Logo Polskiego Radia
IAR
Dominik Panek 10.08.2010

Ciało żołnierza w Polsce: "Bóg tak chciał"

Do Polski przyleciała trumna z ciałem starszego szeregowego Dariusza Tylendy.
Pożegnanie polskiego żołnierza, który zginął w Afganistanie.Pożegnanie polskiego żołnierza, który zginął w Afganistanie.fot.www.isaf.wp.mil.pl

Samolot z ciałem Polaka, który w piątek zginął w Afganistanie, wylądował po południu na warszawskim Okęciu. Żołnierz jest 20. ofiarą polskiej misji w Afganistanie.

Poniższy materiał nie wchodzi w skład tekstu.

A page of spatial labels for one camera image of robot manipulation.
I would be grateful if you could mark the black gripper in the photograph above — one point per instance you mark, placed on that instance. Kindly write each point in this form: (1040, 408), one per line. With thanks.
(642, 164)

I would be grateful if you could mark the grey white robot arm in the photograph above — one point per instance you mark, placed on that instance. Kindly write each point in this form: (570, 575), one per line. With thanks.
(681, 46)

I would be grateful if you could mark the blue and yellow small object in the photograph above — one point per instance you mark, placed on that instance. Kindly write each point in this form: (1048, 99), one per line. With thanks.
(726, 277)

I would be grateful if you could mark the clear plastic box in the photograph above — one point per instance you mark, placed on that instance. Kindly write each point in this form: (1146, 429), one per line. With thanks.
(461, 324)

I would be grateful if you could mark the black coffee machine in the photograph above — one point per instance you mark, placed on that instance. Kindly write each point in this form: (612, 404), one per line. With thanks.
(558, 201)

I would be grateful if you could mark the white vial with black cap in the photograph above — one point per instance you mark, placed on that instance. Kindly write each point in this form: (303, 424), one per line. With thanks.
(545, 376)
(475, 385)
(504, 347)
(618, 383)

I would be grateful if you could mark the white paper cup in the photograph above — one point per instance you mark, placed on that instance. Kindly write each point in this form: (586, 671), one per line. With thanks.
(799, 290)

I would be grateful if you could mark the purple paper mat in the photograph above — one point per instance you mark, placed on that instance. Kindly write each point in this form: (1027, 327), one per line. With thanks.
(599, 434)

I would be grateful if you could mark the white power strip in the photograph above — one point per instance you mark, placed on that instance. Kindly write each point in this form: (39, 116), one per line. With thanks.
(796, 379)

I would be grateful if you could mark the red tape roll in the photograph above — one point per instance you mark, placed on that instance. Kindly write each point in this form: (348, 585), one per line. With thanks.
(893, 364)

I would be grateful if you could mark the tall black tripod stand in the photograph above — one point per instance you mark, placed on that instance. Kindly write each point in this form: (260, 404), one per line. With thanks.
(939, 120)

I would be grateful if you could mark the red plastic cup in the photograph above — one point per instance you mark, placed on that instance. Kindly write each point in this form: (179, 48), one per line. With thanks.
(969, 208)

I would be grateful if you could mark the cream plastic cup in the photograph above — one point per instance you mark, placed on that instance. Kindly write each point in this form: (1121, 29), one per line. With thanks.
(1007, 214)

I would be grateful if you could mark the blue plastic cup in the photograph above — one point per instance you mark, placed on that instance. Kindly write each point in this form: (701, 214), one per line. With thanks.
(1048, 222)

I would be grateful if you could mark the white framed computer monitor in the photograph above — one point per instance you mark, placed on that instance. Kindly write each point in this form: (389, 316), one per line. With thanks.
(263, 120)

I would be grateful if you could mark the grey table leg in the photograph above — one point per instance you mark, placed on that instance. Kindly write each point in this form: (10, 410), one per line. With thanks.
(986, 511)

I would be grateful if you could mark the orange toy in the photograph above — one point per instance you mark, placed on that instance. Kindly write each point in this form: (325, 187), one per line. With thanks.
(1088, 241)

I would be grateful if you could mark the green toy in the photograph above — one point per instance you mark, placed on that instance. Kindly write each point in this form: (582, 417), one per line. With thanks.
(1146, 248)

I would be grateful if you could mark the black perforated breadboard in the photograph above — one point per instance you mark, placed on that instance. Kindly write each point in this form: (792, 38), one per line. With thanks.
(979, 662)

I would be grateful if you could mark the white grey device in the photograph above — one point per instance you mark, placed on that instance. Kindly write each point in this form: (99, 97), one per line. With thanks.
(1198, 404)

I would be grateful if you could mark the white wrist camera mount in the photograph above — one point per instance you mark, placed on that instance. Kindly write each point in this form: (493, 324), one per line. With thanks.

Został pośmiertnie awansowany na stopień kaprala. W ceremonii jego powitania na Okęciu wzięli udział minister obrony narodowej Bogdan Klich, dowódcy wojskowi, koledzy z jednostki w Gołdapii oraz rodzina. Zabity żołnierz pozostawił żonę Martę i 10-miesięcznego syna, Radosława. "Chcieliście pewnie witać kaprala Dariusza Tylendę kwiatami, a nie wieńcem. Chcieliście cieszyć się z jego powrotu i witać go uśmiechami, a nie łzami. Ale Pan Bóg tak chciał, aby tam na ziemi afgańskiej zostawił swoje życie" - mówił do rodziny minister obrony Bogdan Klich. Wraz z najwyższymi dowódcami minister złożył przed trumną wiązankę kwiatów. Starszy szeregowy Dariusz Tylenda zginął w piątek rano. Rosomak, którym jechał żołnierz najechał na minę-pułapkę. Eksplozja raniła pięciu jego kolegów, ale życiu żadnego z nich nie zagraża niebezpieczeństwo. Pogrzeb zabitego żołnierza zaplanowano na środę w Gołdapii.